TASK REQUIREMENTS: Every line of the material below needs to be written out exactly, please.
##### DATA
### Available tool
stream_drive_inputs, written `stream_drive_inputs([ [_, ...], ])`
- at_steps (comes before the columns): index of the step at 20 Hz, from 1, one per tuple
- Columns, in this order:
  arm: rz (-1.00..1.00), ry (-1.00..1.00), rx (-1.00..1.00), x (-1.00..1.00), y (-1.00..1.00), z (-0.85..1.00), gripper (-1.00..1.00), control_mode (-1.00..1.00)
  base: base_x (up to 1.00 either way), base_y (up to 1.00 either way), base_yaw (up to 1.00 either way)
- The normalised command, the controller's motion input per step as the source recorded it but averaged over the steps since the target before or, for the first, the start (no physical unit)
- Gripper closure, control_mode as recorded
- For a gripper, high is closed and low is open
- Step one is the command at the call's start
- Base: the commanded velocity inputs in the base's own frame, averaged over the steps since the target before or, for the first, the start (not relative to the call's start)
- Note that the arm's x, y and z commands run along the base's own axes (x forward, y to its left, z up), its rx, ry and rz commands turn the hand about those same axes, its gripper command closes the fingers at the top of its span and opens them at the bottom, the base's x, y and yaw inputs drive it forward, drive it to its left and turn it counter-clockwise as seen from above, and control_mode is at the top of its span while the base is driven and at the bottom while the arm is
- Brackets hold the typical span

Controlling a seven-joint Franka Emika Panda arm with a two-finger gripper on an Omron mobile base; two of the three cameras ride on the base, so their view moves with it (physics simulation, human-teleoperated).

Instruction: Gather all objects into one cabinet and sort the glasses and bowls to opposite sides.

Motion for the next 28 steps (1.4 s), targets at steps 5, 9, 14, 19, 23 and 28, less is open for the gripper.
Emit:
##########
SOLUTION:
### Available tool
stream_drive_inputs, written `stream_drive_inputs([ [_, ...], ])`
- at_steps (comes before the columns): index of the step at 20 Hz, from 1, one per tuple
- Columns, in this order:
  arm: rz (-1.00..1.00), ry (-1.00..1.00), rx (-1.00..1.00), x (-1.00..1.00), y (-1.00..1.00), z (-0.85..1.00), gripper (-1.00..1.00), control_mode (-1.00..1.00)
  base: base_x (up to 1.00 either way), base_y (up to 1.00 either way), base_yaw (up to 1.00 either way)
- The normalised command, the controller's motion input per step as the source recorded it but averaged over the steps since the target before or, for the first, the start (no physical unit)
- Gripper closure, control_mode as recorded
- For a gripper, high is closed and low is open
- Step one is the command at the call's start
- Base: the commanded velocity inputs in the base's own frame, averaged over the steps since the target before or, for the first, the start (not relative to the call's start)
- Note that the arm's x, y and z commands run along the base's own axes (x forward, y to its left, z up), its rx, ry and rz commands turn the hand about those same axes, its gripper command closes the fingers at the top of its span and opens them at the bottom, the base's x, y and yaw inputs drive it forward, drive it to its left and turn it counter-clockwise as seen from above, and control_mode is at the top of its span while the base is driven and at the bottom while the arm is
- Brackets hold the typical span

Controlling a seven-joint Franka Emika Panda arm with a two-finger gripper on an Omron mobile base; two of the three cameras ride on the base, so their view moves with it (physics simulation, human-teleoperated).

Instruction: Gather all objects into one cabinet and sort the glasses and bowls to opposite sides.

Motion for the next 28 steps (1.4 s), targets at steps 5, 9, 14, 19, 23 and 28, less is open for the gripper.
Emit:

That is the complete output.